Finance and accounting analysis can offer great insight to help you grow your business. That said, you need two “table stakes” in place before they are actually helpful:
- You need solid data – managing by bad data is like navigating with broken instruments. No matter how good you are, you might still make the wrong decisions
- You need to right metric for the right situation – there are a lot of metric floating around to measure profitability. Some argue over which are most useful. We think they all have their place, but you need to know what their place is!
Here are three metrics we encourage our clients to pay attention to for different reasons: true gross margin, contribution margin, and EBIT margin. We’ll spend this post discussing how we define each of these metrics and some common applications for them.

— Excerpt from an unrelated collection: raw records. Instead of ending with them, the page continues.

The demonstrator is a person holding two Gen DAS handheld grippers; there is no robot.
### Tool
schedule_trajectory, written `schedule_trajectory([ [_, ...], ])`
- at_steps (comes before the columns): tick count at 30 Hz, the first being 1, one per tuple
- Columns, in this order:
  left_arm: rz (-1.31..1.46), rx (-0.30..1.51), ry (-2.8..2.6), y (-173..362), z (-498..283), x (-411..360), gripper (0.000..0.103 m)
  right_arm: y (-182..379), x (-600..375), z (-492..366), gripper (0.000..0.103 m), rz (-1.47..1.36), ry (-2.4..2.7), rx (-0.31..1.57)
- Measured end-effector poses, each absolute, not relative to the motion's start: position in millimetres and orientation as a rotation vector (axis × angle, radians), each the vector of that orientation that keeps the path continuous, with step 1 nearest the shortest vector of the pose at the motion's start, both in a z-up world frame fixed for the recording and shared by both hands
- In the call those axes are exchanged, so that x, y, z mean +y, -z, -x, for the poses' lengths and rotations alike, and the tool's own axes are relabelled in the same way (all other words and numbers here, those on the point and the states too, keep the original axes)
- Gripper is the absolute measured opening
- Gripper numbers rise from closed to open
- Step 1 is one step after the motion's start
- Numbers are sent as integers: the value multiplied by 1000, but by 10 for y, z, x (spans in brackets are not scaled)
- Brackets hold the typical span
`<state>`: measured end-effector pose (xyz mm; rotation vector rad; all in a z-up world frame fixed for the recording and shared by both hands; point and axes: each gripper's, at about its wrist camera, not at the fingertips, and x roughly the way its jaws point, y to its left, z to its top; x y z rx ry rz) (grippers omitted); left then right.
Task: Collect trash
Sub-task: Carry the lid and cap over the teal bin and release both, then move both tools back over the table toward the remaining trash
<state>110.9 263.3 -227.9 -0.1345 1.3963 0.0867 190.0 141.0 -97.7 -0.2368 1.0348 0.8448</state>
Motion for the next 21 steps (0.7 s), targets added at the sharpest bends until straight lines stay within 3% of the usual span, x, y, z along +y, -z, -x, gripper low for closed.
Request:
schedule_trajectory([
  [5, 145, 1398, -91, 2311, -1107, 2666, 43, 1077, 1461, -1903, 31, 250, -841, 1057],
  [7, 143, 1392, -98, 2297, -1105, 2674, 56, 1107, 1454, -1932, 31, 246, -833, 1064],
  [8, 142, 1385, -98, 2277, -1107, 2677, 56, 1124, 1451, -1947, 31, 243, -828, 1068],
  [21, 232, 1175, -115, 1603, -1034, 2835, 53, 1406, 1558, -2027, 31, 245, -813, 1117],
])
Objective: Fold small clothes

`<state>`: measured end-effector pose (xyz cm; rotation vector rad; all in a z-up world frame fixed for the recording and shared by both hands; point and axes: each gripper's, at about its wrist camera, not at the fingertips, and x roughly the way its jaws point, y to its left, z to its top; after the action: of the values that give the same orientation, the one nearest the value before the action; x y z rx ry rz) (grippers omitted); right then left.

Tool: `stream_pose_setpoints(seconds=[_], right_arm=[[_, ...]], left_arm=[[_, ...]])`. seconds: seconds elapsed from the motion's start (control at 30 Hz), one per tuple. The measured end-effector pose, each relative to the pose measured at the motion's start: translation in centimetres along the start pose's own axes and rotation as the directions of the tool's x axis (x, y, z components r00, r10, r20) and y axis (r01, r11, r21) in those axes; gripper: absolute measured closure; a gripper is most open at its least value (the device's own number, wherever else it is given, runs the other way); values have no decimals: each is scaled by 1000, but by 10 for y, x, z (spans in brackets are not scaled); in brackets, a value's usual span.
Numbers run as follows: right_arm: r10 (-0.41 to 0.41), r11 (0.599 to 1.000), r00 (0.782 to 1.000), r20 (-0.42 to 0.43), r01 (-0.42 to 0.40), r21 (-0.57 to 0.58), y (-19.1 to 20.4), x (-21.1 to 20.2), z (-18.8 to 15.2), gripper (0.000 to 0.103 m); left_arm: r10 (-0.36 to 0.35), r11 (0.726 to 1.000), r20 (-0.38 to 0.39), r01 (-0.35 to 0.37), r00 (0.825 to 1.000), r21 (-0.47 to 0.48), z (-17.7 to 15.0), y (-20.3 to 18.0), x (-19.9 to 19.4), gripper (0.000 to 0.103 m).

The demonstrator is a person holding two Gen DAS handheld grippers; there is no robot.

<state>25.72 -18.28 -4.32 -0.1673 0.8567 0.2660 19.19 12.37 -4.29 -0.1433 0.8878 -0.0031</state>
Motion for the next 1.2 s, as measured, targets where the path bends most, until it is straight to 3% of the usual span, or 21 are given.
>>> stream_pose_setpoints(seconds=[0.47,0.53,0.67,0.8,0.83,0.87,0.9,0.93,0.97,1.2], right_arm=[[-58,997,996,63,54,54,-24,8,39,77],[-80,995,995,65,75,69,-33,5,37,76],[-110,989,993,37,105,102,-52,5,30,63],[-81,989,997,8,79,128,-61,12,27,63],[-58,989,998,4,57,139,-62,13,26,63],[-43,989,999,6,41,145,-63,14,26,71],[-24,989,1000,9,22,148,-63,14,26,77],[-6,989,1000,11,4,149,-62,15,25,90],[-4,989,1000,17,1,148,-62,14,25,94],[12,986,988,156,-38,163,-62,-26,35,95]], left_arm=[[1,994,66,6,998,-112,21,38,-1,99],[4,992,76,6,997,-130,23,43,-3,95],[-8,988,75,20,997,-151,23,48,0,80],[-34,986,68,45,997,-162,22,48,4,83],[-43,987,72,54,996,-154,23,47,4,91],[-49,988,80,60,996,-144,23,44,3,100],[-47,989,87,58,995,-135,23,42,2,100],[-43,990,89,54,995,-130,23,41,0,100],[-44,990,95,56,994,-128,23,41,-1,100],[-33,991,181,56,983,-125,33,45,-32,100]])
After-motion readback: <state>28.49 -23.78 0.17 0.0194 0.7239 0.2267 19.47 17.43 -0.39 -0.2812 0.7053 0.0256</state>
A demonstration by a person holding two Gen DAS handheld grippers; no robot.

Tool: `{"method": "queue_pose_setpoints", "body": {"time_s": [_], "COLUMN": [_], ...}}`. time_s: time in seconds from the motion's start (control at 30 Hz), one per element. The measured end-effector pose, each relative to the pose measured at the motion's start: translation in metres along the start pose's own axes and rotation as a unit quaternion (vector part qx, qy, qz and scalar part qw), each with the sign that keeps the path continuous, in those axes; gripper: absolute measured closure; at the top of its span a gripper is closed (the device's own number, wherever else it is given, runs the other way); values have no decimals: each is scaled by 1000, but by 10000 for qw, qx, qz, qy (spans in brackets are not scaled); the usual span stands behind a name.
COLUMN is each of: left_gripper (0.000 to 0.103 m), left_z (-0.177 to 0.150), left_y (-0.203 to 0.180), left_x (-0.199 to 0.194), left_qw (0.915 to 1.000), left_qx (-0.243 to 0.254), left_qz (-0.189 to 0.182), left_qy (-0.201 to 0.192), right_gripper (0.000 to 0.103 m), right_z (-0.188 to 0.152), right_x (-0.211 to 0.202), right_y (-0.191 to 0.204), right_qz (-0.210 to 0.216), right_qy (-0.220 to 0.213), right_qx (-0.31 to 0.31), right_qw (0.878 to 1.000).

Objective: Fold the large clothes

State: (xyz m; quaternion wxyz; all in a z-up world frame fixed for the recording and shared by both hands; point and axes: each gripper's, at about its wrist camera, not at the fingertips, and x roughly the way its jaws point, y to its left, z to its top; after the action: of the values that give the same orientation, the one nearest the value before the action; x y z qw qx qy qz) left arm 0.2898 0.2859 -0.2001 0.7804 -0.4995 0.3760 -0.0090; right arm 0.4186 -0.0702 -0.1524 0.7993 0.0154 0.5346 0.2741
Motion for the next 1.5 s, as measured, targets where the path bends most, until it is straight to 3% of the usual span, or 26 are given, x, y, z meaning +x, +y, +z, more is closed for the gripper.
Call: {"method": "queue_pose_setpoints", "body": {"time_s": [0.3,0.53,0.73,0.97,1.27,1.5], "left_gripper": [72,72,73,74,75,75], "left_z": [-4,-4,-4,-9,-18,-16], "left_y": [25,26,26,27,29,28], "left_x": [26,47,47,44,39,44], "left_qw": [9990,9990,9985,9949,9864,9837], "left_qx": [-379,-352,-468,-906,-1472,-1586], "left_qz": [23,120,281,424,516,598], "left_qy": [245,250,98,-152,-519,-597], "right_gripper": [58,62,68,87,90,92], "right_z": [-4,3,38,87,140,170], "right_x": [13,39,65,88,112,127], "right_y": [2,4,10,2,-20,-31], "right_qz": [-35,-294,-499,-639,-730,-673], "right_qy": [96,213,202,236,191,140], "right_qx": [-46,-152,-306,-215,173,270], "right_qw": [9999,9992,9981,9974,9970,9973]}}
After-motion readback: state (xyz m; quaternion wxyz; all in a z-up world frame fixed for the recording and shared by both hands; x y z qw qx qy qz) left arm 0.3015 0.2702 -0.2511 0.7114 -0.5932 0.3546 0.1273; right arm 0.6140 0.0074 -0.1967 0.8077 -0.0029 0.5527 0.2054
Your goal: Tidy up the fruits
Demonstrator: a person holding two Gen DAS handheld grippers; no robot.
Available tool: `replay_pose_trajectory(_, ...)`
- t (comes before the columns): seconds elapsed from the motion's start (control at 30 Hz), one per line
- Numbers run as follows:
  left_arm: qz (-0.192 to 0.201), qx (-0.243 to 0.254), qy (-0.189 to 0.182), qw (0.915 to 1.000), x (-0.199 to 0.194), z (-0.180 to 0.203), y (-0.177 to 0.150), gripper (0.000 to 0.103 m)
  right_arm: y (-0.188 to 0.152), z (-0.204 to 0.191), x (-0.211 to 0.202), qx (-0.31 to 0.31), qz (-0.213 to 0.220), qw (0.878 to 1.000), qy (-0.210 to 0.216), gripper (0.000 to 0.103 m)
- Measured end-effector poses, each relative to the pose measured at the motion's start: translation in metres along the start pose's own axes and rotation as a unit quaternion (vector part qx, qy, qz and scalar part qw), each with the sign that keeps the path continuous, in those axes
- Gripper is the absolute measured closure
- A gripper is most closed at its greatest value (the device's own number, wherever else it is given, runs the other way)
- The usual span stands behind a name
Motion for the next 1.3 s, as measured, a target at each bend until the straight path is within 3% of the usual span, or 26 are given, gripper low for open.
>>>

This is a common metric. The uncommon part of it is finding robust data on what gross margin truly should be. Often we find gross margin to be over stated when we start working with clients. They often don’t include the full costs of delivering a product or service. For instance, it’s common for IT Services companies to calculate gross margin based only on products they sell, but not to include the technical support labor, which they include below the line. Another common example is companies in custom manufacturing or engineered products that don’t include project management costs in the cost of goods sold.
Gross margin is the first indicator of how profitable you are currently and how you can scale your business. If you don’t include the full cost of delivering your products, you won’t achieve the expected levels of profitability as you scale your business.
This is less common than gross margin, but very valuable in certain situations. That said, it can get you into trouble if you don’t also pay attention to total gross margin. Contribution margin is Revenue less Direct Costs (often only variable costs) that you’ll incur for an incremental sale. In other words, its generally higher than gross margin because it may not include fixed costs like depreciation or fixed facilities costs.
You can’t use this to establish pricing alone, but it is useful if you are chasing a one-off project that has strategic value. You know where your floor should be. It’s also valuable when looking at a second product line that may sell for a different price point.
One key point: this metric must be looked at on a product-by-product basis. Contribution margin summarized across a couple of products wouldn’t lead to a good place. This analysis may need to be done outside of your financial system, but it can be updated on a quarterly basis rather than a live metric.
Just don’t get too cozy with this metric. If you base pricing on contribution margin only, eventually those fixed costs will catch up to you and your total profitability will be lower than you expected.
We think this is a great metric to measure the total health of your business. Properly defined its Earnings Before Interest and Taxes. It’s gross margin less operating expenses. One key to make your financial statements useful at an EBIT level is proper categorization of operating expenses. A long list generated directly from Quickbooks won’t help you manage much. It’s just not intuitive.
We recommend categorizing OpEx between understandable categories like Selling Expense, Marketing Expense and General/Admin Expense. Sometimes you’ll need to allocate expenses into multiple categories to make your reports accurate (for instance, payroll).
There you have it – some insight into three basic metrics. Metrics that are really helpful when accurate and used for the right purpose, but damaging when incomplete or used for the wrong decisions.